Device physics of homojunction perovskite solar cells: a design omitting all the charge transport layers with efficiency exceeding 26.3%

Abstract

Abstract Perovskite solar cells (PSCs) omitting all the charge transport layers with p–n homojunction structure are considered a promising alternative for commercialization owing to their low fabrication cost and simplified structure. Deep understanding of the device physics of these all-free p–n homojunction structured PSCs is of paramount importance. Here, a thorough investigation of all-free perovskite–perovskite p–n homojunction structured PSCs is performed by using a photoelectrical coupling model. Four different configurations including a standard n–i–p cell, electron transport layer-free cell, hole transport layer-free cell, and all-free cell are compared to identify the limiting performance factors, and the results indicate that no extra built-in electric field in the perovskite layer and severe surface recombination occurring at the perovskite interface are the two main factors limiting the power conversion efficiency (PCE) of all-free p–n homojunction structured PSCs. Based on doping engineering, a highly efficient all-free p–n homojunction structure is designed, which consists of an asymmetric p–n junction with both a front surface field layer and a back surface field layer.
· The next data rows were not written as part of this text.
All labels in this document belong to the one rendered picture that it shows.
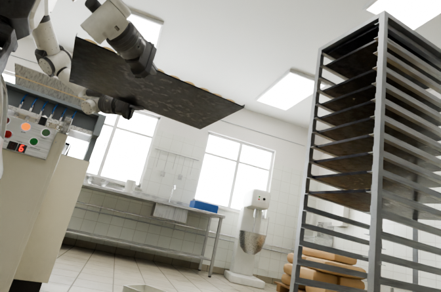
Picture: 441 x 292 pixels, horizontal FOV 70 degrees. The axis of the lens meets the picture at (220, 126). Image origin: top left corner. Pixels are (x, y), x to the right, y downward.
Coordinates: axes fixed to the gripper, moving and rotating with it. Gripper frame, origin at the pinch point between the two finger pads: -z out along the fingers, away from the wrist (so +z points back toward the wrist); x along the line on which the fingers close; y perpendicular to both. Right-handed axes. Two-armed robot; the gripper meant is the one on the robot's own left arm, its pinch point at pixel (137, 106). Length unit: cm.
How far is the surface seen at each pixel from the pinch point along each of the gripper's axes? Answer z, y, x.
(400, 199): -113, 55, -13
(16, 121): 45, -17, -18
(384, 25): -102, 40, 72
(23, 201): 37, -5, -49
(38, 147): 36.8, -8.5, -25.9
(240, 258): 41, 411, -71
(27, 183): 38, -6, -41
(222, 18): 58, 179, 199
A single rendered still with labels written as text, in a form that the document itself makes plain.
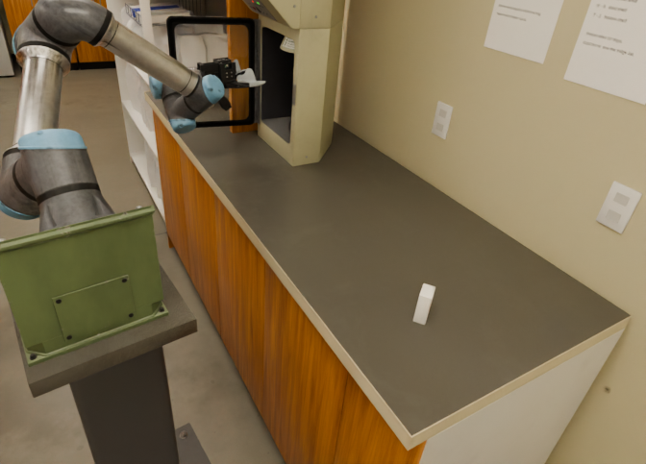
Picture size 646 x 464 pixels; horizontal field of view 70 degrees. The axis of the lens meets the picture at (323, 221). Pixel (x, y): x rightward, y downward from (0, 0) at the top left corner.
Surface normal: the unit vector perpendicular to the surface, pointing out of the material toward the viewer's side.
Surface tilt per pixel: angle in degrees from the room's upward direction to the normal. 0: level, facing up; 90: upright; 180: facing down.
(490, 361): 0
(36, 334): 90
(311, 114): 90
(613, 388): 90
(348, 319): 2
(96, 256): 90
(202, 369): 0
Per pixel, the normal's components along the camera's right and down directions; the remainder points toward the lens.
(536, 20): -0.86, 0.21
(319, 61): 0.50, 0.50
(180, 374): 0.08, -0.84
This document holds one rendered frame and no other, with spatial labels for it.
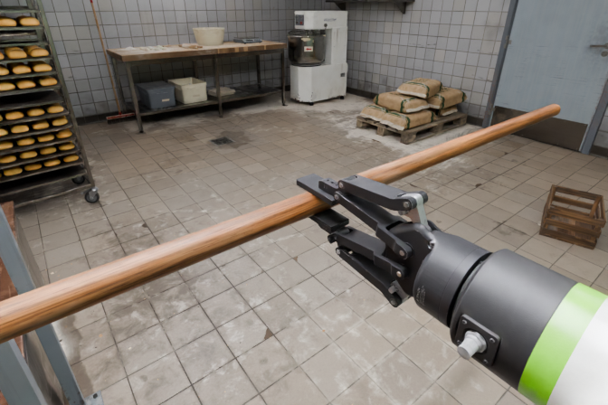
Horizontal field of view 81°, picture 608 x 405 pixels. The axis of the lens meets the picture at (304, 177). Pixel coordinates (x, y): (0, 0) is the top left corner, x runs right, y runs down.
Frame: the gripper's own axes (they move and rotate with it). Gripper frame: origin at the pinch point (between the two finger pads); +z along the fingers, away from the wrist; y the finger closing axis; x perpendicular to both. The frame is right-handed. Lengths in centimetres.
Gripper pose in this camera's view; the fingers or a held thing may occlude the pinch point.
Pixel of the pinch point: (321, 201)
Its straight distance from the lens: 45.0
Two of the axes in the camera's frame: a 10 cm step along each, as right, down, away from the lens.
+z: -6.1, -3.4, 7.1
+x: 7.9, -2.7, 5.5
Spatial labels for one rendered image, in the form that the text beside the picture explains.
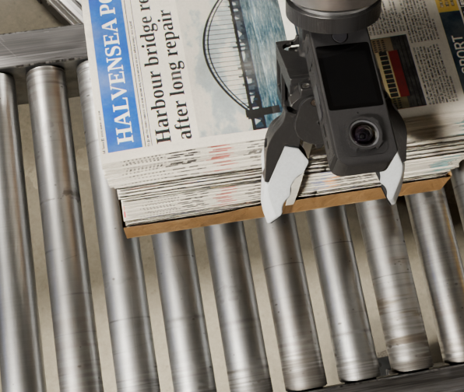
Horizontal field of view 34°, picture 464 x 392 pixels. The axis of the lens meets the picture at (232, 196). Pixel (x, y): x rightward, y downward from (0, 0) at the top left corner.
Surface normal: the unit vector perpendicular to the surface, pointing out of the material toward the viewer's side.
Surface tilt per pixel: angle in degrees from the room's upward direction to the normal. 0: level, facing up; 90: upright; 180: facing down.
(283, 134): 55
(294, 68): 34
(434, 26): 5
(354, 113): 6
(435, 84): 6
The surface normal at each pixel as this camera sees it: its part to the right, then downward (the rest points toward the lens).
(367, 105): 0.05, -0.36
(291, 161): 0.15, 0.64
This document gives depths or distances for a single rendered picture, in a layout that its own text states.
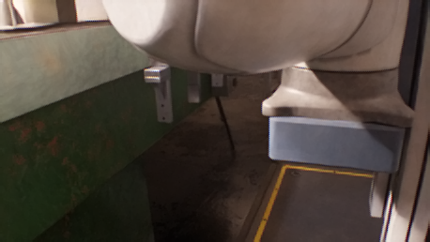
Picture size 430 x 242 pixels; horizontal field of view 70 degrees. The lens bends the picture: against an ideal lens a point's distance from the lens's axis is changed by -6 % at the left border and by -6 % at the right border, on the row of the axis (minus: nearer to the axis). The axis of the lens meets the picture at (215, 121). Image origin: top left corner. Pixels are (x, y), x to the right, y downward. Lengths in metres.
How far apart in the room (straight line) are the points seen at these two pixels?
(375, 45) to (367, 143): 0.11
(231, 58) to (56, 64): 0.41
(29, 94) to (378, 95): 0.49
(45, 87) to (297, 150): 0.39
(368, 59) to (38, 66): 0.47
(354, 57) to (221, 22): 0.23
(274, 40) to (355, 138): 0.21
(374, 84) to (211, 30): 0.26
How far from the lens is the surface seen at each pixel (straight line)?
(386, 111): 0.41
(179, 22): 0.20
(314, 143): 0.41
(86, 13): 1.53
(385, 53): 0.43
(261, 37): 0.22
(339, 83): 0.41
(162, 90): 0.59
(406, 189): 0.63
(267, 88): 2.62
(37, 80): 0.56
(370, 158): 0.42
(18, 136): 0.57
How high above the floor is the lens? 0.85
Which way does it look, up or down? 19 degrees down
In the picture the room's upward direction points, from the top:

The effects of optical loss, thickness of the emitter, doping concentration for both the emitter and base, and diffusion length on the performance of p–n homojunction structured PSCs are optimized. After optimization, the PCE of the all-free p–n homojunction structured PSCs reaches 26.33%, which is slightly higher than that of a standard n–i–p heterojunction cell (26.22%). This work demonstrates that all-free p–n homojunction structured PSCs are a promising alternative to standard n–i–p heterojunction structured PSCs for realizing high efficiency, which may pave the way toward commercialization of PSCs in the future.